Whilst have to is not technically a modal auxiliary, it is often grouped with modal auxiliaries for convenience when explaining reported speech. Since have to is the present form of the verb, when reporting we use the past form, had to.

Modal auxiliaries Should, Must, Might, Could and Would stay the same in reported speech. 

Could in the case of ability or opportunity in the past changes to had been able to.

Examples:

Original Statement: “My brother can speak five languages.”

Reported Statement: She told us her brother could speak five languages.

Original Statement: “We should eat more vegetables!”

Reported Statement: She said that they should eat more vegetables.

Original Statement: “My daughter has to do her homework before she is allowed to watch TV.”

Reported Statement: He told us that his daughter had to do her homework before she was allowed to watch TV.”
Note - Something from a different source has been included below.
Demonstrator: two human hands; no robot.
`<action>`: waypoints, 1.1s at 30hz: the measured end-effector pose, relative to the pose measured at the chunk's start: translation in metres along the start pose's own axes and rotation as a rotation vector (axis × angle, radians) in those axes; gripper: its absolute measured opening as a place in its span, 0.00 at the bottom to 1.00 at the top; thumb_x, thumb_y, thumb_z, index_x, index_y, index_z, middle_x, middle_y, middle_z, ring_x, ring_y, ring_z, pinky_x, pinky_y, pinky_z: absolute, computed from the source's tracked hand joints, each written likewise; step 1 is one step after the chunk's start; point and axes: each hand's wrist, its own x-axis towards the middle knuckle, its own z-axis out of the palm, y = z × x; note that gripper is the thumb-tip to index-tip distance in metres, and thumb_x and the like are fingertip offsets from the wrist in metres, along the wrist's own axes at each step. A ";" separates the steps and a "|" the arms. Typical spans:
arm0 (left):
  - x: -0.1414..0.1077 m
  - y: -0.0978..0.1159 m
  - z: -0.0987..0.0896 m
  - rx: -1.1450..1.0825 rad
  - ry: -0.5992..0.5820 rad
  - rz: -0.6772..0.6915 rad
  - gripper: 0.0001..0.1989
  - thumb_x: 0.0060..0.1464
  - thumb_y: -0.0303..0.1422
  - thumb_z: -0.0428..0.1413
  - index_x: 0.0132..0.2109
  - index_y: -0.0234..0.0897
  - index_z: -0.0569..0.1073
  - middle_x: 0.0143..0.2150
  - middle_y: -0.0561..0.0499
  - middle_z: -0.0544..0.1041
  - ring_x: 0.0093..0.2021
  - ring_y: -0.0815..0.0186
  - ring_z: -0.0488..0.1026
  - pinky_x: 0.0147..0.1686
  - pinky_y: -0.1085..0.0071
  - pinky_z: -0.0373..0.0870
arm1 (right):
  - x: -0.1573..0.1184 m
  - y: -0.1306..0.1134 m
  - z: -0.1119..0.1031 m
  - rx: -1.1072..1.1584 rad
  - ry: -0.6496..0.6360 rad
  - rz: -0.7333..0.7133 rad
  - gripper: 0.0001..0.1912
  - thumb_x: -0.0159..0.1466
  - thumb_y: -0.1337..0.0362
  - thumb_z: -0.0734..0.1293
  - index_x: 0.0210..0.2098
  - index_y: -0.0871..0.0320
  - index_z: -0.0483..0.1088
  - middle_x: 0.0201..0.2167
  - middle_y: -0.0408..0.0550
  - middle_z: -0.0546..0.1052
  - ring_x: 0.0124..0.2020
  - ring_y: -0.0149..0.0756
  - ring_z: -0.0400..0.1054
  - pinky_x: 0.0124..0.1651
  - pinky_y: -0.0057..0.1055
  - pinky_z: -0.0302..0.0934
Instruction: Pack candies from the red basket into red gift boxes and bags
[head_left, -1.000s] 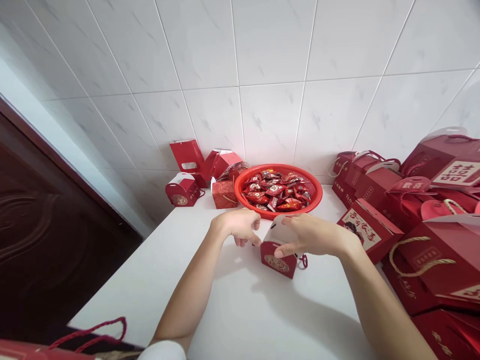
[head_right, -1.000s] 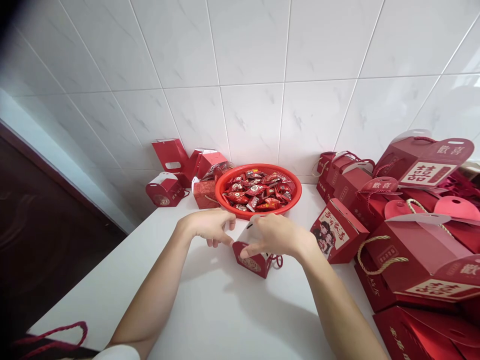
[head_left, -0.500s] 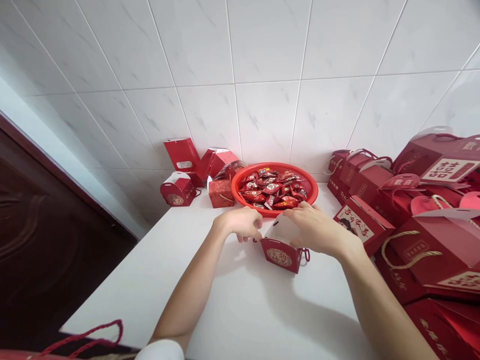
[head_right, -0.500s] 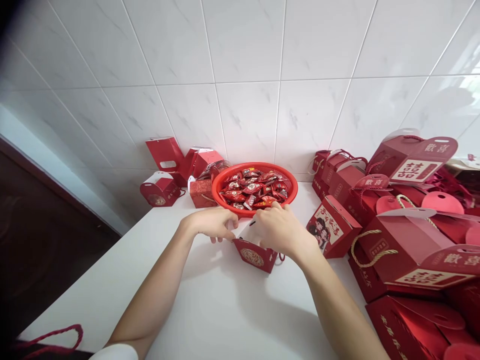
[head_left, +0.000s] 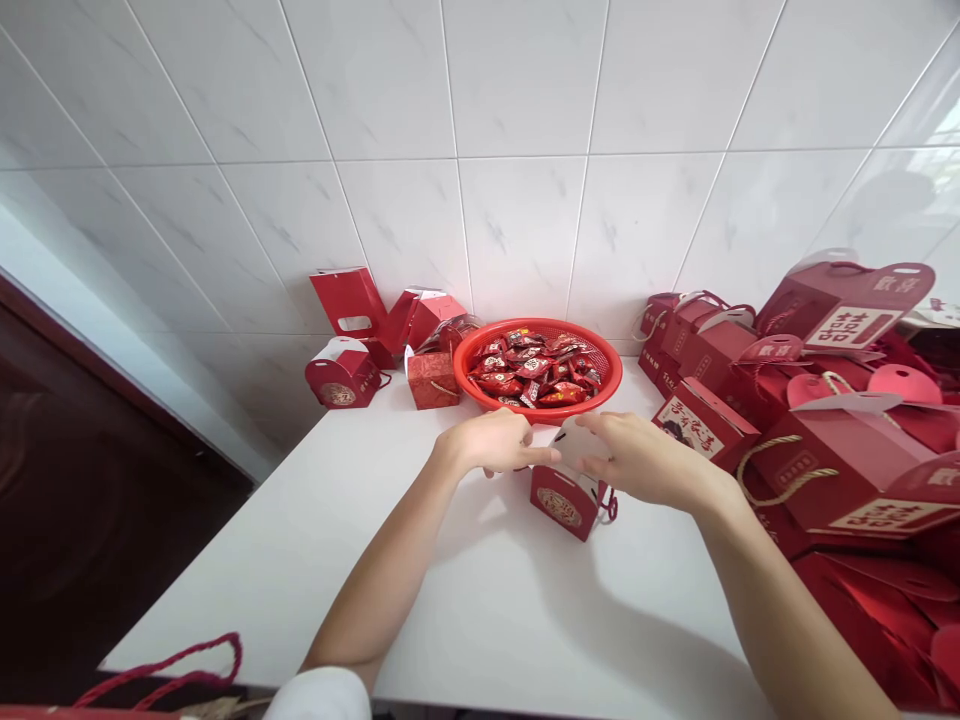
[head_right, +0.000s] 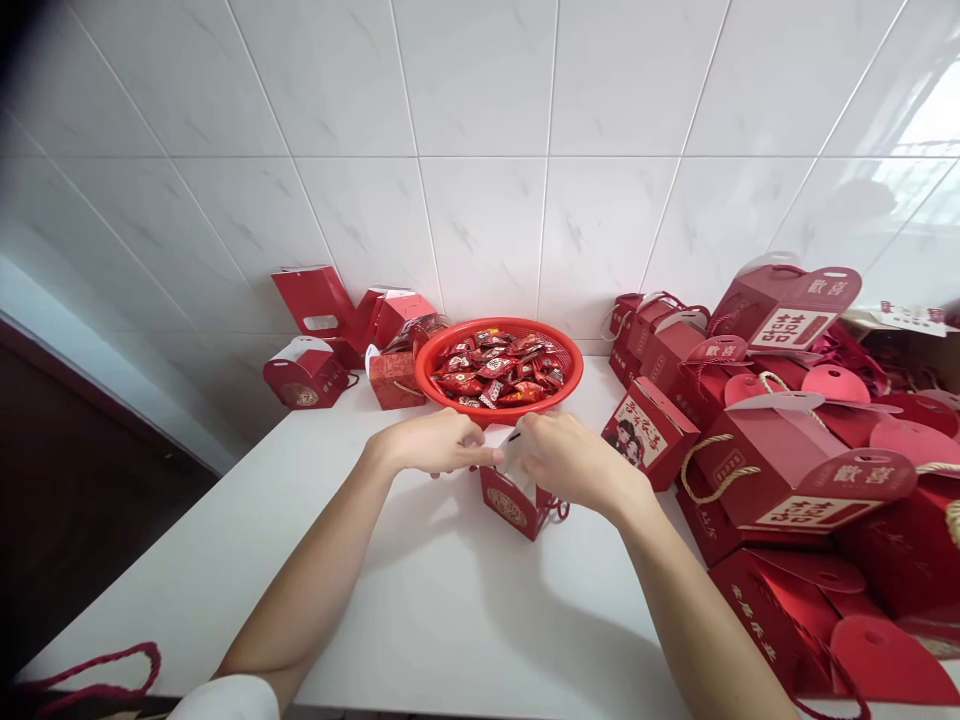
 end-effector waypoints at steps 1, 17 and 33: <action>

Original Statement: “When I was younger, I could play the piano really well. I entered several national competitions.”

Reported Statement: He said when he was younger he had been able to play the piano really well. He told me he had entered several national competitions.”

Original Statement: “If we have time, we could watch another episode.”

Reported Statement: He said that if we had time we could watch another episode.

Activity

Think back to when you were a child. What were some things that your parents, teachers or caregivers told you you should, must, had to, could, or couldn’t do. What advice were you given that has stuck with you?

Allow yourself 20-30 minutes to think about this topic and write down your ideas.